After MCP integration, try these tool calls in order:

1. doctor              — check permissions and status
2. list_apps           — see running apps
3. get_app_state(app="Safari")  — snapshot Safari's AX tree + screenshot
4. click(app="Safari", element_index=<N>)  — click an element from the snapshot

CLI Reference

The debug CLI is available for local testing without an MCP client:

# Check permissions
swift run claudex-computer-use-cli doctor --prompt

# List running apps
swift run claudex-computer-use-cli list-apps

# List windows for an app
swift run claudex-computer-use-cli list-windows --pid <PID>

# Click at coordinates
swift run claudex-computer-use-cli click <PID> <X> <Y>

# Scroll
swift run claudex-computer-use-cli scroll <PID> down --amount 12

# Capture a window
swift run claudex-computer-use-cli capture-window <PID> --output /tmp/window.png

# Find a UI element
swift run claudex-computer-use-cli find-ui-element <PID> --role button --text OK

# Press an element
swift run claudex-computer-use-cli press-element <PID> --window-index 0 --path 0,2,1

# Set a value
swift run claudex-computer-use-cli set-value <PID> --window-index 0 --path 0,0 --type string "hello"

# Type text
swift run claudex-computer-use-cli type-text <PID> "hello from claudex-computer-use"

Troubleshooting

"Accessibility permission is required"

The host process (terminal, Claude Code, Codex) needs Accessibility permission. Check System Settings > Privacy & Security > Accessibility.
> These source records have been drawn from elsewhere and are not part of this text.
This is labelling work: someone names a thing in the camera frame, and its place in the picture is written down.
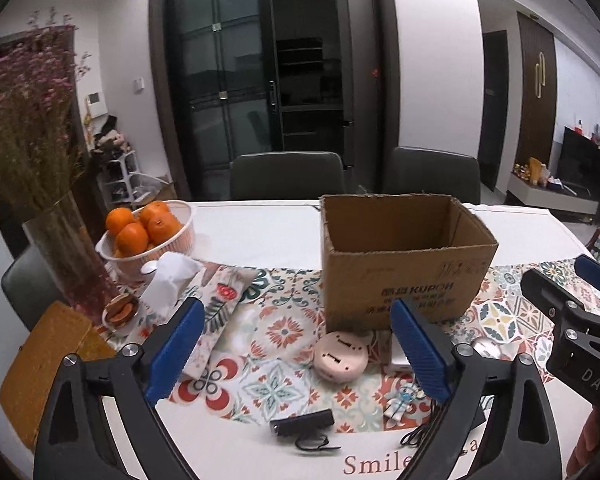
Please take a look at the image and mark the black framed glass door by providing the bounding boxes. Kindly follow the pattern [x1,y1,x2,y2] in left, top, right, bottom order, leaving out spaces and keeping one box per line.
[166,0,282,200]

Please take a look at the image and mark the white tissue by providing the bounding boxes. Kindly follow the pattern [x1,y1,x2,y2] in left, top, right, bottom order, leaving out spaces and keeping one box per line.
[140,251,203,323]

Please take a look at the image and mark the floral tissue pouch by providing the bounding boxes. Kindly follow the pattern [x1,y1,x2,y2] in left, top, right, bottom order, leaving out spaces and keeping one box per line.
[180,260,261,378]

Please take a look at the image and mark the dark grey leather chair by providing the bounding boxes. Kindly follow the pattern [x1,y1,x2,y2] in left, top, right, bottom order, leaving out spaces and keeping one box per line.
[1,245,63,331]
[382,146,482,206]
[229,152,347,201]

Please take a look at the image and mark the white plastic box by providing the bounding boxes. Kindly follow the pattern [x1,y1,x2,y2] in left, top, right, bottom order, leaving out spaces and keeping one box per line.
[390,335,417,372]

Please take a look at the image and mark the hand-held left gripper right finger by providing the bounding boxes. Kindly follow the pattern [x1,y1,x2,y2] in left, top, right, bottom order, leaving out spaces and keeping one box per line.
[390,297,563,480]

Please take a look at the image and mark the brown cardboard box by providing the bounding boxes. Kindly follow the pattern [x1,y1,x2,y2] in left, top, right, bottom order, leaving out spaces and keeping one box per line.
[320,192,499,333]

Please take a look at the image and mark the pile of oranges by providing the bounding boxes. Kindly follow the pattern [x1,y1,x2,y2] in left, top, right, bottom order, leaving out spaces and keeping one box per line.
[105,201,186,257]

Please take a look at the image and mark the small bowl with peels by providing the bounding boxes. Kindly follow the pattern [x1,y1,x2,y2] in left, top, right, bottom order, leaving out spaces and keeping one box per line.
[101,294,141,336]

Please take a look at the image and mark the pink pig-shaped lamp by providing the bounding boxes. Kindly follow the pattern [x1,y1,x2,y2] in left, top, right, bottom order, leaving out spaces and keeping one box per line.
[314,331,370,383]

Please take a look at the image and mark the brown floor carton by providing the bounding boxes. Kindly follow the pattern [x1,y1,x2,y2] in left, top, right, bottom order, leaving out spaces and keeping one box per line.
[135,175,178,206]

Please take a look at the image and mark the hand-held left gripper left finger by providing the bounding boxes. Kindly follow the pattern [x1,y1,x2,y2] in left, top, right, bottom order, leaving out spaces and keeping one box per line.
[34,297,207,480]

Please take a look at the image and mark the white fruit basket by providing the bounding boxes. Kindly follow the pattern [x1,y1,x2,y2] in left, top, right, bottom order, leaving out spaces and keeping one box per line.
[96,200,196,281]

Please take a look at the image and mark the grey tall door panel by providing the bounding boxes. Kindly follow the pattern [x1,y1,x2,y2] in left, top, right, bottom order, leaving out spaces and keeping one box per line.
[335,0,382,168]

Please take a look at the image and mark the dark kitchen shelf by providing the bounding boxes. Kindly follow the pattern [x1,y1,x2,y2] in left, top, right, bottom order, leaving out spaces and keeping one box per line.
[275,37,346,151]

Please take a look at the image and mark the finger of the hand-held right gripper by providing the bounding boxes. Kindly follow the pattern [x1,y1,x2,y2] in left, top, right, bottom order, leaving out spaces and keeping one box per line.
[521,269,600,346]
[575,255,600,306]

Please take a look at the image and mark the black wire clip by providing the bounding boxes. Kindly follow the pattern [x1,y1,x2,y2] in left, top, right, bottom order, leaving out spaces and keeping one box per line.
[295,435,342,453]

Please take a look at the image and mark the glass vase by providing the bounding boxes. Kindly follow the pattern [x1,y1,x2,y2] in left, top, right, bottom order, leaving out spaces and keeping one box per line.
[22,190,121,318]

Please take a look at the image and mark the white television cabinet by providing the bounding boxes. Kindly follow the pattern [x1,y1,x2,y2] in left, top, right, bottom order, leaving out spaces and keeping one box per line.
[507,170,600,217]

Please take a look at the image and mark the dark brown door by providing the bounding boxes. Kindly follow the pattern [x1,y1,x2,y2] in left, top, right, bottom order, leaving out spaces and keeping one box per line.
[481,30,510,191]

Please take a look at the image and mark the dried pink flowers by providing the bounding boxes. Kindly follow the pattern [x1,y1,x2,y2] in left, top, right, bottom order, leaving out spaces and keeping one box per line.
[0,7,93,211]

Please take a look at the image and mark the black rectangular device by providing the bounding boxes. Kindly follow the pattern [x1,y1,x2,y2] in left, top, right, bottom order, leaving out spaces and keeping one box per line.
[270,409,335,436]

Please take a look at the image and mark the person's right hand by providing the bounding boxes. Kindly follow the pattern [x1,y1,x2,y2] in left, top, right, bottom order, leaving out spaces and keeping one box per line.
[566,409,600,480]

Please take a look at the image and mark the yellow textured placemat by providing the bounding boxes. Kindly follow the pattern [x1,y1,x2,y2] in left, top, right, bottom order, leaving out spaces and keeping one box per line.
[0,301,116,451]

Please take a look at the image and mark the white shoe rack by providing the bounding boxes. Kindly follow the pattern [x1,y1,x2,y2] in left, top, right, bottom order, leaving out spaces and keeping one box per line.
[92,152,141,206]

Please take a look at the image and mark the small white astronaut figurine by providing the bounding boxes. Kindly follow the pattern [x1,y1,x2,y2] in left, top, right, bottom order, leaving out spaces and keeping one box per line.
[384,381,426,428]

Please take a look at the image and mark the plush toys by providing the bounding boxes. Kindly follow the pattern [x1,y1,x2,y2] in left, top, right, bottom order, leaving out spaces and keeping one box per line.
[92,115,131,153]

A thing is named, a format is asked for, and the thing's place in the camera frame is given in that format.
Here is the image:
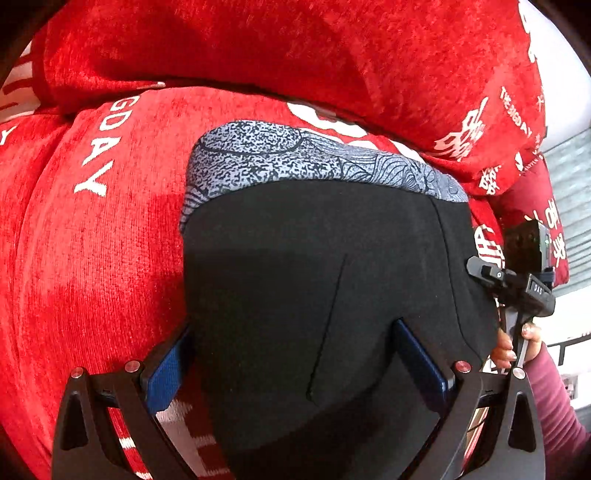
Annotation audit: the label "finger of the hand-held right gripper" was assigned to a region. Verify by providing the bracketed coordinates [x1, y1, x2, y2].
[466, 256, 518, 298]

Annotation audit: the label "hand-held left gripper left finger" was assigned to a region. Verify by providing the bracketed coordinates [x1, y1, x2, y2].
[52, 323, 195, 480]

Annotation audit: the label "red pillow with white character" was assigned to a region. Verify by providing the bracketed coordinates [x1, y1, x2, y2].
[0, 41, 47, 123]

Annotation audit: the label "person's right hand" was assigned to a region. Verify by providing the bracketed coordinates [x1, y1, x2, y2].
[490, 323, 544, 370]

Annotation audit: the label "person's right forearm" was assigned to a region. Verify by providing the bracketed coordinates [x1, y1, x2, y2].
[526, 344, 591, 480]

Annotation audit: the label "red printed blanket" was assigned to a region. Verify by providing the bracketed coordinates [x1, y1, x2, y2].
[0, 85, 506, 480]

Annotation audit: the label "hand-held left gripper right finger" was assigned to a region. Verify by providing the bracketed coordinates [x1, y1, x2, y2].
[392, 318, 548, 480]

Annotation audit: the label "dark red printed pillow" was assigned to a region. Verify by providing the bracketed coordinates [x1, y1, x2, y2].
[489, 152, 571, 287]

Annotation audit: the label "black pants with grey waistband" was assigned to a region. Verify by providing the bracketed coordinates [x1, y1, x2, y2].
[179, 120, 502, 480]

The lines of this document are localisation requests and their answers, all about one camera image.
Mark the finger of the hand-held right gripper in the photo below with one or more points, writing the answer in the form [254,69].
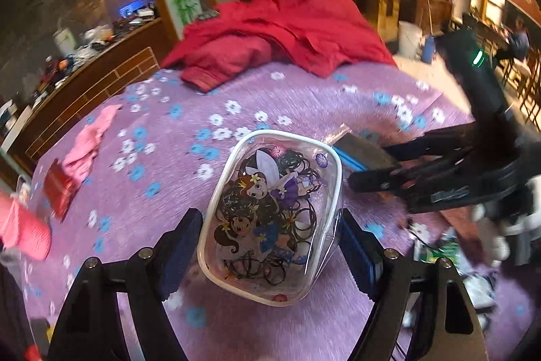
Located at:
[427,143]
[393,179]

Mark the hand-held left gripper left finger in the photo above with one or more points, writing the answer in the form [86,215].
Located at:
[184,255]

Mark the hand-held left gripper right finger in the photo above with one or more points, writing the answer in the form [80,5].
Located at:
[359,255]

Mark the dark block blue edge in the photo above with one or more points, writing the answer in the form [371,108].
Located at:
[363,151]

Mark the clear cartoon-print pouch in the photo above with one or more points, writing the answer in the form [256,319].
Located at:
[266,217]

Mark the person's right hand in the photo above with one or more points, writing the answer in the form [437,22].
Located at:
[490,234]

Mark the green packet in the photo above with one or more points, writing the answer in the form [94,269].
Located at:
[437,251]

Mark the blue bottle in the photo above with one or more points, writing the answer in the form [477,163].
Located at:
[428,49]

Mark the white bucket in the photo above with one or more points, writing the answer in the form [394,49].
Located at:
[409,40]

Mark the purple floral blanket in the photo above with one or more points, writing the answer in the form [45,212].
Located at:
[169,141]

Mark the pink cloth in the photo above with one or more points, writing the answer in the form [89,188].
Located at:
[88,145]

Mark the pink knitted basket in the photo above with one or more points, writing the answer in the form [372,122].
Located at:
[21,225]

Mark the red quilted jacket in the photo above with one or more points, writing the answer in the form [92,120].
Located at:
[274,35]

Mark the wooden counter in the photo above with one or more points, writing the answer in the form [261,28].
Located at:
[97,73]

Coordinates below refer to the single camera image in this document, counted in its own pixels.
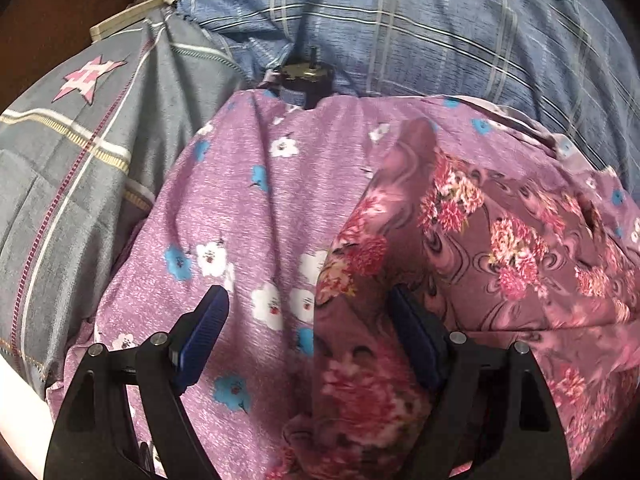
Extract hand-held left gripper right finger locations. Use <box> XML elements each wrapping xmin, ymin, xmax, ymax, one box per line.
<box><xmin>389</xmin><ymin>285</ymin><xmax>573</xmax><ymax>480</ymax></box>

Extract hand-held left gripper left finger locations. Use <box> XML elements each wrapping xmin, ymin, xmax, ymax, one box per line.
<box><xmin>44</xmin><ymin>285</ymin><xmax>231</xmax><ymax>480</ymax></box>

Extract mauve floral garment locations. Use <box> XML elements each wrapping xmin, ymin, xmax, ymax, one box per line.
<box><xmin>265</xmin><ymin>117</ymin><xmax>640</xmax><ymax>480</ymax></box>

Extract purple flowered bedsheet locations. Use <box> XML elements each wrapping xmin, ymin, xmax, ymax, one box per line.
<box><xmin>47</xmin><ymin>87</ymin><xmax>640</xmax><ymax>480</ymax></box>

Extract grey pillow with pink star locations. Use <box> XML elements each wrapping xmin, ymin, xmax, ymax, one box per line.
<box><xmin>0</xmin><ymin>7</ymin><xmax>246</xmax><ymax>401</ymax></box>

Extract small black device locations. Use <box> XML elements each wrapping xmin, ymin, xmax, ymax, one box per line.
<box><xmin>272</xmin><ymin>46</ymin><xmax>335</xmax><ymax>110</ymax></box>

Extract blue plaid quilt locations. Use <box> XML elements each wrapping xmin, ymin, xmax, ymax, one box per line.
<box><xmin>177</xmin><ymin>0</ymin><xmax>640</xmax><ymax>186</ymax></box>

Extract white flat box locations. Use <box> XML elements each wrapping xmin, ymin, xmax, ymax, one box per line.
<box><xmin>90</xmin><ymin>0</ymin><xmax>161</xmax><ymax>41</ymax></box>

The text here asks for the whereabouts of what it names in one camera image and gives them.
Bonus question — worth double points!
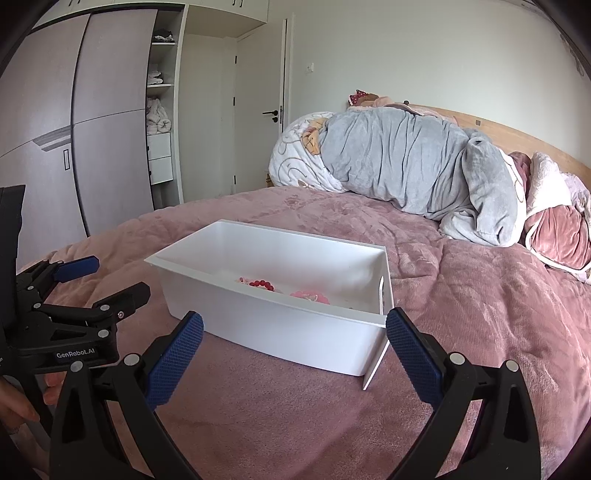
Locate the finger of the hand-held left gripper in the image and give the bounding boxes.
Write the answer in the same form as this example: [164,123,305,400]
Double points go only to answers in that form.
[28,282,152,343]
[16,255,100,302]

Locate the white patterned pillow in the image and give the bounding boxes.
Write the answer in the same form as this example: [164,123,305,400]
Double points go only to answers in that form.
[268,111,345,192]

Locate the pale pink cloth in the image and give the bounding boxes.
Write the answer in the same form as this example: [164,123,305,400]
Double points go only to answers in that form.
[369,95,458,121]

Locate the wooden headboard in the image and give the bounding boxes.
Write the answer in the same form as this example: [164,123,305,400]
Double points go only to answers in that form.
[406,106,591,190]

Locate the stack of white towels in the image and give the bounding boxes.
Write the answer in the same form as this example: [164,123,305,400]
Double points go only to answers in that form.
[146,98,172,134]

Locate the pink plush blanket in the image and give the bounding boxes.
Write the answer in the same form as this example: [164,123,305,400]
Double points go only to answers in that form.
[18,185,591,480]

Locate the pink velvet pillow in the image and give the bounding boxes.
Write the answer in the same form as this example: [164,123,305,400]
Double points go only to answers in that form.
[524,203,591,271]

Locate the grey plush blanket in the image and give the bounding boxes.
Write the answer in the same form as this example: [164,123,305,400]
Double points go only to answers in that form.
[321,107,527,247]

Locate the person's left hand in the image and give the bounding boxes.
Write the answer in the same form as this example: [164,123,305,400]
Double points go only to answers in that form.
[0,371,66,430]

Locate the white lace pillow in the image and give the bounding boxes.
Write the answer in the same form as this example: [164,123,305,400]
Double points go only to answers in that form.
[526,152,591,222]

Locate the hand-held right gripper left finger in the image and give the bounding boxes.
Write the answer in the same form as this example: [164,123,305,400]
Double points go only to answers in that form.
[48,311,205,480]

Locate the grey wardrobe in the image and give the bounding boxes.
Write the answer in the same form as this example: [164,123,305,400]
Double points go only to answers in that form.
[0,0,269,273]

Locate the white plastic storage box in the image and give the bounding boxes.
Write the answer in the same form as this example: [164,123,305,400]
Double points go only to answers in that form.
[144,220,395,391]

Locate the pink fabric accessory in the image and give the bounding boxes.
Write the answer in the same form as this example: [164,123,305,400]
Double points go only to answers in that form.
[288,288,331,305]

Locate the white wardrobe drawer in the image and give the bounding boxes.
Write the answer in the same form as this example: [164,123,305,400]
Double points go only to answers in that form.
[148,157,174,185]
[148,134,172,160]

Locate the white door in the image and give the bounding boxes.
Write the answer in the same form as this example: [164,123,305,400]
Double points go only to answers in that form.
[233,18,289,190]

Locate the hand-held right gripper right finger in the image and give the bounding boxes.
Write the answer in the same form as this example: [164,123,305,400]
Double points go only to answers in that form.
[385,307,542,480]
"Screen Recording permission is required"

Same host process needs Screen Recording permission. Required for screenshots and window listing.

"The user changed '...'. Re-query the latest state"

This Codex-compatible stale warning appears when the snapshot context is missing or invalidated. Call get_app_state to get fresh element indices. Note: mutation tools (click, type_text, press_key, etc.) now return a post-action app state snapshot with a new element tree and screenshot, so you do not need to call get_app_state between every mutation. You only need it to bootstrap a new interaction or recover from this stale warning.

"App not found"

The app parameter accepts: app name ("Safari"), bundle ID ("com.apple.Safari"), or PID ("12345"). The app must be running (not just installed).

"Element index not found"

Element indices come from the most recent get_app_state snapshot. If the UI changed, call get_app_state again to get fresh indices.

Screenshots are blank or missing

The target app must not be minimized. It can be behind other windows but must have an open window. Check that Screen Recording permission is granted.